Andar ng mga Balita
- Title card used on its AksyonTV simulcast, identical to its TV adaptation
- Genre: newscast
- Running time: 1 hour
- Country of origin: Philippines
- Home station: Radyo5 92.3 News FM
- TV adaptations: Andar ng mga Balita (AksyonTV)
- Hosted by: Martin Andanar
- Created by: Associated Broadcasting Company (Radyo5)
- Original release: November 8, 2010 – August 10, 2012
- No. of episodes: n/a (airs daily)
- Podcast: Andar ng mga Balita Podcast

= Andar ng mga Balita (radio) =

Philippine morning newscast of Radyo5 92.3 News FM

Andar ng mga Balita was a newscast of FM station Radyo5 92.3 News FM in Mega Manila, Philippines. Anchored by Martin Andanar, the newscast aired from Monday to Friday from 4:00 a.m. to 5:00 a.m., with television simulcast on AksyonTV.
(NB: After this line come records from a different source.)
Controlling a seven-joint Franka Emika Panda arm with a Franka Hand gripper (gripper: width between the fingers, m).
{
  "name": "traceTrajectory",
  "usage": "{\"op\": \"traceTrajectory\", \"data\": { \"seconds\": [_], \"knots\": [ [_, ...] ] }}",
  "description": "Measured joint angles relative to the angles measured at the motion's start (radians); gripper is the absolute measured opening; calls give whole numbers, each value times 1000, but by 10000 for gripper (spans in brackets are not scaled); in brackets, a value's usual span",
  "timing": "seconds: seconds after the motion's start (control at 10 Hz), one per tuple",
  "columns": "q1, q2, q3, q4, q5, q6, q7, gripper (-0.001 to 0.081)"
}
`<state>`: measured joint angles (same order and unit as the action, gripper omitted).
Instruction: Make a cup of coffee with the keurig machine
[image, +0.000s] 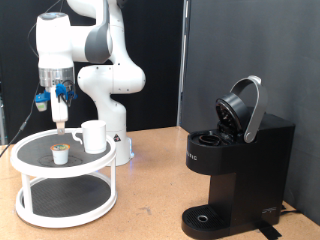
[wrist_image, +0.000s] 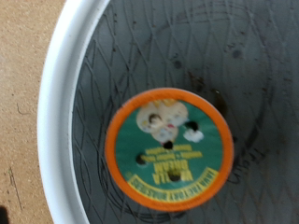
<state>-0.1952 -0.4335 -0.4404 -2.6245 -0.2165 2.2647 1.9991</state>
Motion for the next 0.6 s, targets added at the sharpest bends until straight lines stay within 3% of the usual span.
{"op": "traceTrajectory", "data": {
  "seconds": [0.6],
  "knots": [
    [-2, 123, 0, -35, -25, 171, 19, 734]
  ]
}}
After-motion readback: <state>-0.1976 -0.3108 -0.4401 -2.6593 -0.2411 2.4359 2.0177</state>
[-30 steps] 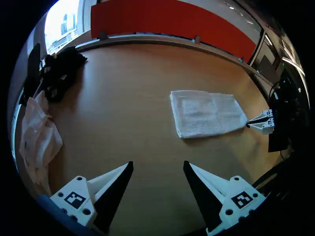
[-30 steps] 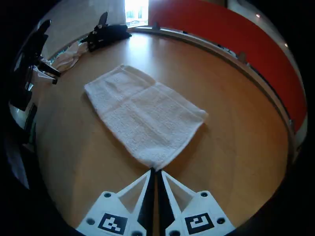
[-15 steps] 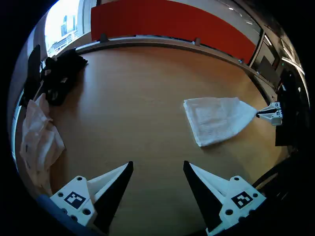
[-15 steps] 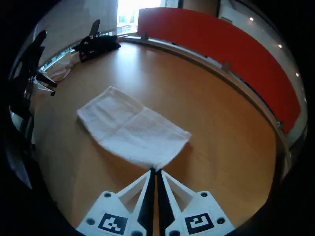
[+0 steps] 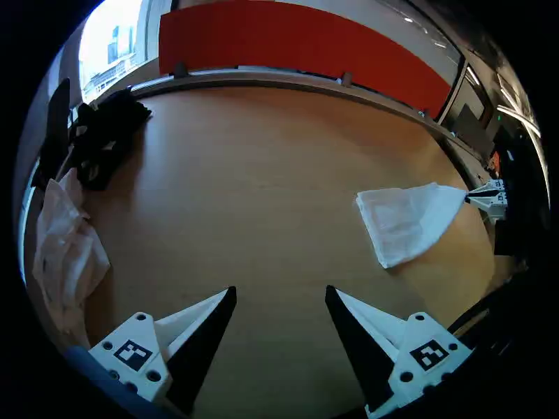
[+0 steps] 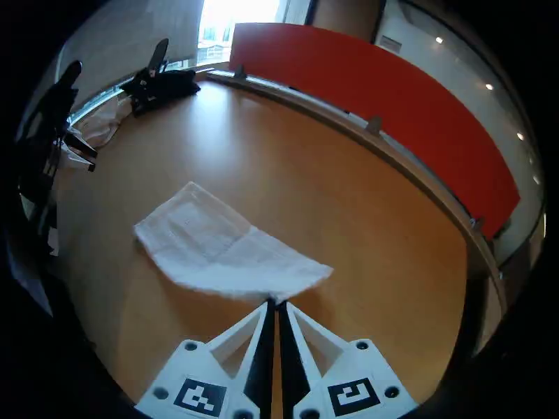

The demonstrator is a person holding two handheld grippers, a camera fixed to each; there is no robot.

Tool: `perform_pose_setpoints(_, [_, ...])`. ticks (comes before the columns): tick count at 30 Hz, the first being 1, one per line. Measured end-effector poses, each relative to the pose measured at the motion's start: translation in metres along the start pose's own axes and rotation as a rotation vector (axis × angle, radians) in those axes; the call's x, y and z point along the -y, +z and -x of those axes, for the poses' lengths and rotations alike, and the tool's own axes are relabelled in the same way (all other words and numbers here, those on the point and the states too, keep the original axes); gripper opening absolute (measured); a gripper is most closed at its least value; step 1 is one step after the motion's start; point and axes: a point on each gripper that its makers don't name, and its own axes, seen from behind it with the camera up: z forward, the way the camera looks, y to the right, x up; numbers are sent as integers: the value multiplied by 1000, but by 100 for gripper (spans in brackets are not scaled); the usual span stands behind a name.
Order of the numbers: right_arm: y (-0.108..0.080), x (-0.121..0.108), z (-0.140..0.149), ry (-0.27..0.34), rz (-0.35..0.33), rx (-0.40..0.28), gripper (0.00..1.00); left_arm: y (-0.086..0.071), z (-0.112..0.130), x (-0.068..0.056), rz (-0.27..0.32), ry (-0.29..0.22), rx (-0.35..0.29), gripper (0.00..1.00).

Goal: Fold towel

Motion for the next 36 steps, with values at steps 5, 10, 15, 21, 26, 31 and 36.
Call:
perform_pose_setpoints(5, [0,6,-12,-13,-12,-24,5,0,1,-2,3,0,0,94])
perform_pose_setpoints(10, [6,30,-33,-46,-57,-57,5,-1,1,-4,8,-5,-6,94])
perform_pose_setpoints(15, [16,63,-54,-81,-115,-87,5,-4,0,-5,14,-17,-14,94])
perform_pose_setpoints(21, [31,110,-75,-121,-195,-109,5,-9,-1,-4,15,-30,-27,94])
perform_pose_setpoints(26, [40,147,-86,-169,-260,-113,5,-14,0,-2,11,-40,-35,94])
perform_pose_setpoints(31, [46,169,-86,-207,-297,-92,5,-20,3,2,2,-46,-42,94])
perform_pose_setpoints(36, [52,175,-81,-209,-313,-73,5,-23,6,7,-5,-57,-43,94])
Launched on November 8, 2010, Andar ng mga Balita was the first ever program to be aired over Radyo5 92.3 News FM. On February 21, 2011, it started its TV simulcast on AksyonTV and became the first ever program to be aired there. This was also the first radio program hosted by Martin Andanar. It made its final broadcast day on August 10, 2012, to make way for the new program entitled Manila sa Umaga, hosted by Arnell Ignacio. Andanar then joined Erwin Tulfo on Punto Asintado, which aired from 8:00 to 10:00 am.

Its TV newscast, however, aired weekdays as a nightly newscast and later as a noontime newscast on AksyonTV from 2011 to 2014.

==Anchors==
- Martin Andanar
- Mylene Valencia - Metro and regional news anchor
- Sugar Sallador - World news anchor
- Atty. Mike Templo - alternate World news anchor
- Benjie "Tsongkibenj" Felipe - ShowBilis! at Andar ni Tsongki Benj anchor

==Segments==
- Headlines Ngayon - Top Stories of the day
- Headlines Noon - History
- Sports - Sports News
- ShowBilis at Andar ni Tsongki Benj (Mabilis na Andar ng mga Balitang Showbiz) - Showbiz News
- Weather - Weather Forecast
- MP3 (Mula Plaka hanggang MP3) - Music from LP to MP3
- Police Reports - roundup of the latest police reports
- Andar Tanod Agents 005 - different barangay "tanod" will give reports about their community over the night.